While I was home during vacation, my mother told me I should write a column about something that made me happy. I told her I couldn’t really think of anything. So I came back to Ann Arbor even earlier than I had planned. That made me happy.
I’m not sure if it’s going back to Grand Rapids or my family that bothers me more. (Grand Rapids is a place that, among other things, claims former President Gerald Ford as a former resident and names buildings and freeways after him. Amway Corp.’s world headquarters is located in one of its suburbs. In the local paper, there is an ongoing letters to the editor debate on the validity of creationism, with justifications ranging from quoting scripture to assuring letter writers espousing the opposing viewpoint they are going to hell. As for my family, I won’t air that here.)
For those of you still unsure about where Grand Rapids is, point at the pinkie side of your open palm, about the same height as the base of the thumb. I knew long before the end of high school I wouldn’t ever go back there to work or live. That realization, I’ve decided since writing the last paragraph, is fully a function of the type of place it is, reinforced by my family. Ann Arbor is less than two hours from Grand Rapids, but it’s worlds apart.
I knew when I came to school here I wouldn’t stay in Ann Arbor any longer than necessary to graduate.
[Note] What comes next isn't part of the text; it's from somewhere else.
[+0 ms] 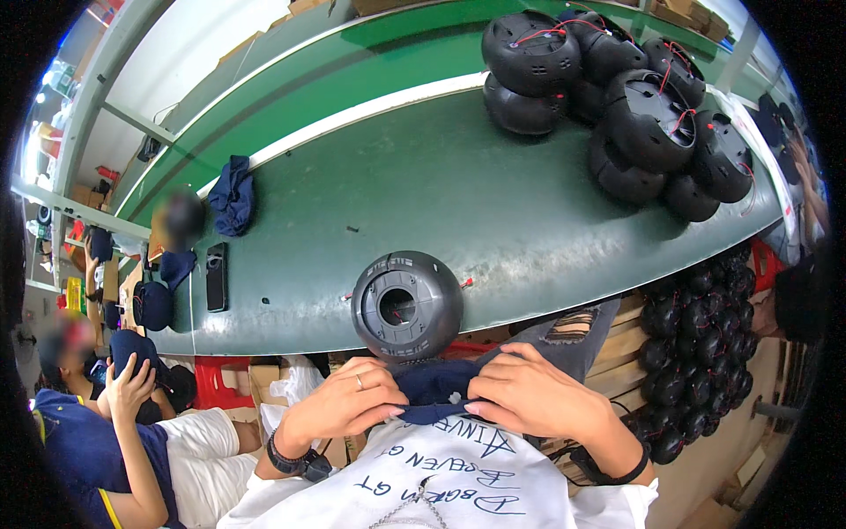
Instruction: The recorder is assembling fabric covers onto spherical electronic components at a factory workstation.
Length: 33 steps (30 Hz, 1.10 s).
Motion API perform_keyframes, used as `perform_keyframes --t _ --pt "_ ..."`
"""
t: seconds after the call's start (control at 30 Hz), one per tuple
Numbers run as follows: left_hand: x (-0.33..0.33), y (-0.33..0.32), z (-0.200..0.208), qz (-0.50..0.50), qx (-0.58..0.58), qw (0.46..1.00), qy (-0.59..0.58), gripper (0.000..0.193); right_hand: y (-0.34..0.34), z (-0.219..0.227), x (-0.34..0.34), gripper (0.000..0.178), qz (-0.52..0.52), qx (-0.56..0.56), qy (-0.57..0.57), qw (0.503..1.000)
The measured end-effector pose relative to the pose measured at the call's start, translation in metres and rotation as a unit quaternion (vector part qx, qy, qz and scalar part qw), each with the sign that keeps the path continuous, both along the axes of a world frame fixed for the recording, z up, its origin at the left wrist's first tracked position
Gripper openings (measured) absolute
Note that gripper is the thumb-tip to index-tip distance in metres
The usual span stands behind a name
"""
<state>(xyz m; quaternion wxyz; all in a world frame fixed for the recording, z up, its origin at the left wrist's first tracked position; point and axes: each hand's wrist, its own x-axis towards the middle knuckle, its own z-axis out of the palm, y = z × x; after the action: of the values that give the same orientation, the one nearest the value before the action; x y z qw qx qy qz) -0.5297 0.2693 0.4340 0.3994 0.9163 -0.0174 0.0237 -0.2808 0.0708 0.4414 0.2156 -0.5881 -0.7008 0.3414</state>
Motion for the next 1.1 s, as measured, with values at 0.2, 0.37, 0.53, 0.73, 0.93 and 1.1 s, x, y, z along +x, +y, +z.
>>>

Had it not been so much cheaper than going out of state, I’d be somewhere else. That’s not to say it hasn’t been great. I don’t regret a moment of my proverbial college experience, but I’m going to be excited when it’s time to leave. I’ll be a little nostalgic, I’ll miss my friends, but I’m sure I couldn’t stay here another year. Perhaps that’s because I’ll always see Ann Arbor as a transient place (I’m not that excited about getting older while the girls at the bar stay the same age) or because it is increasingly less unique as the University expands and the surrounding area becomes more commercialized. It doesn’t really matter. I just know I won’t be back.
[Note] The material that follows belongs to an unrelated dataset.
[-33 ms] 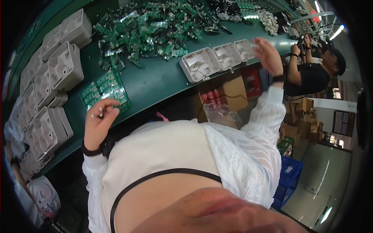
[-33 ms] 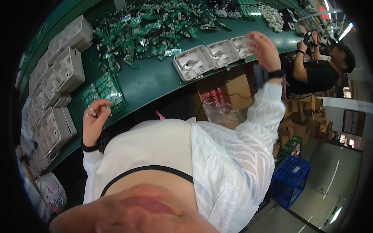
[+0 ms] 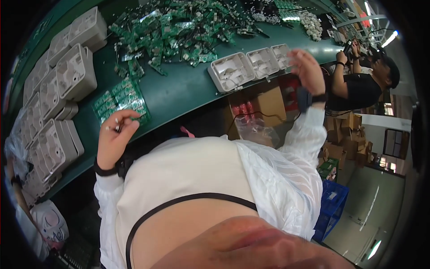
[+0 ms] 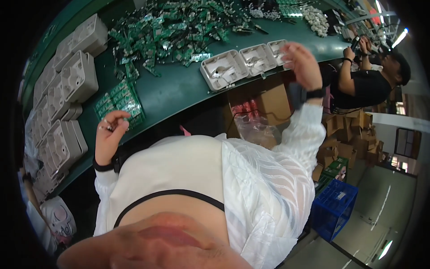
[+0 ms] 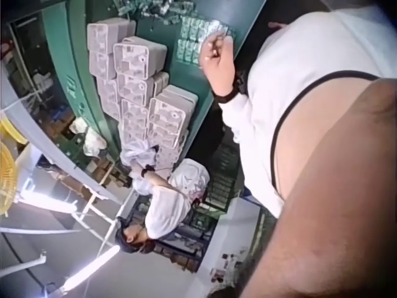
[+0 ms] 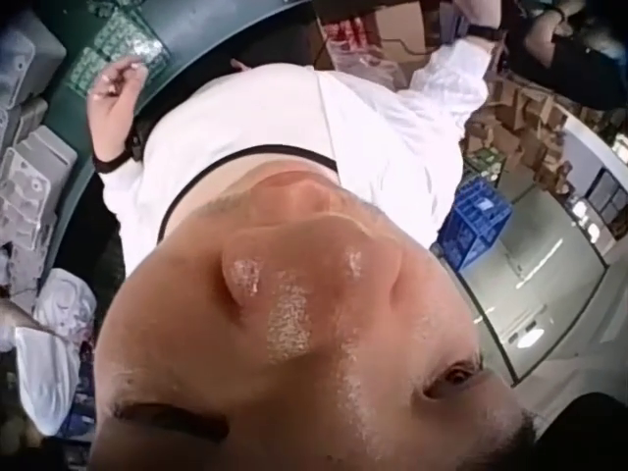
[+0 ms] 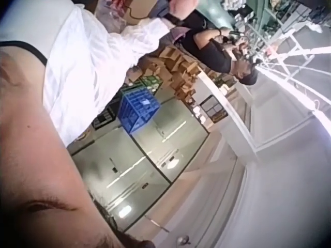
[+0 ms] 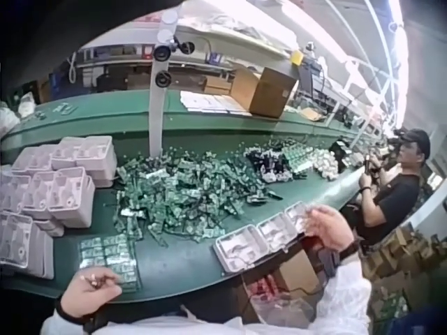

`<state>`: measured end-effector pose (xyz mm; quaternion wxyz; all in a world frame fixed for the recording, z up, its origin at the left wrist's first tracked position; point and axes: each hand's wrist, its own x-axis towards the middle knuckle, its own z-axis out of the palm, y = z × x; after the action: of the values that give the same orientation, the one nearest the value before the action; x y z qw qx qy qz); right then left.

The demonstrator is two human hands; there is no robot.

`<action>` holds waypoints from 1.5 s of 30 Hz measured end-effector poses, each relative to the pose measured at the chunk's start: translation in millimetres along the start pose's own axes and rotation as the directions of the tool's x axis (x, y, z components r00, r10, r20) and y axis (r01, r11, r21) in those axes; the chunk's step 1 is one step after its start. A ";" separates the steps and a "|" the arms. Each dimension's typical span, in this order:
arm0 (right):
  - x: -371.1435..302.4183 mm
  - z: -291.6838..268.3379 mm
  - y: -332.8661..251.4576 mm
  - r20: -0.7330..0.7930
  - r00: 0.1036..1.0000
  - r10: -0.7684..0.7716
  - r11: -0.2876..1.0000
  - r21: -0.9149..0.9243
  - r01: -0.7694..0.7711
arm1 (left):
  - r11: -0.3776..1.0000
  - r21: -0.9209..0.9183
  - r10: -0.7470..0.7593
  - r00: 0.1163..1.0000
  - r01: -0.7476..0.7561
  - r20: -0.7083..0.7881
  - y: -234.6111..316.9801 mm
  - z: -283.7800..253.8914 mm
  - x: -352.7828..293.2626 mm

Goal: The person inserts a wire into a circuit board, places the board into a plastic housing, and sets the unit aside. They then pick up a stack of circuit boards and a bundle of wires, separating one wire from the bundle.

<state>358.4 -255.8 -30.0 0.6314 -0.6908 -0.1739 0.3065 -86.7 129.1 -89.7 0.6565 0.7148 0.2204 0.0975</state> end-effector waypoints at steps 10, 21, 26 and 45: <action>-44.9 192.9 117.7 0.010 0.714 -0.700 0.217 -0.950 0.226 | 0.990 -0.107 -0.082 0.990 0.095 0.119 4.4 9.3 -8.3; -14.2 172.4 133.3 -0.114 0.691 -0.713 0.207 -0.977 0.052 | 0.998 -0.017 -0.062 0.995 0.063 0.079 -8.6 -7.0 -32.0; 12.8 109.8 136.3 -0.174 0.657 -0.733 0.107 -0.984 -0.142 | 0.993 -0.075 -0.091 0.994 0.096 0.064 -3.3 -7.3 -33.4; 25.2 112.8 107.3 0.060 0.941 -0.332 0.327 -0.929 0.175 | 0.763 -0.631 -0.101 0.990 0.139 0.095 -13.0 -24.3 -27.6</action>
<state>289.0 -168.8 -141.9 0.1868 -0.9078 -0.3756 0.0042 -123.9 139.1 -95.3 0.8702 0.4375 0.2015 0.1042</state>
The thing is, I don’t know exactly why I’m so happy to be leaving. I have virtually no clue as to where I’ll go when my lease here ends in May. I might not have a job. I’m not sure I want one. There are so many options it has become paralyzing. But I can’t wait to move out. Perhaps I am one of the few still enamored with the ethos of the road, the notion of giving up everything on the chance you’ll get something entirely new and better. Hemingway wrote about the virtues of expatriation, forsaking his family for the opportunity to die far, far away from them. Fitzgerald wrote about erasing his past, Salinger about the impossibility of absence solving familial problems, and that the prodigal son, in American culture, rarely returns home to a warm welcome. Kerouac understood all of this, but wrote it without the overt thanatos of Hemingway or the excess and romanticism of Fitzgerald. He blew it wide open, and the culture he was a primogenitor of represents one of the last major shifts in our country’s collective mindset. It led to the backlash of the stagnating status quo we have right now. In the United States, progressive thought seems to move in a sort of sine wave, and I presume we are in a trough. At least, I thought my parents worried about some of these same things at some point. So what happened? Why did they move to the suburbs and forget what it was like to hitchhike cross-country on a whim or smoke pot all the time? Did they fail or give up? Am I destined for the same? I keep going over to my ex-girlfriend’s house when I could be dating someone new. I drink in the same bar every night instead of trying different ones. I occasionally obsess over lost friendships I cannot salvage. Somewhere, underneath the urge to run, exists a latent desire to settle down, to fix things before moving again.
The problem with the ethos of the road is that giving up and failure are not only one in the same, they are the only options. There is no fulfillment without reaching the destination. And there is no destination. One just reaches an unmarked end. Empty.
I tried to explain all of this to my mother. She told me I shouldn’t have come home in the first place.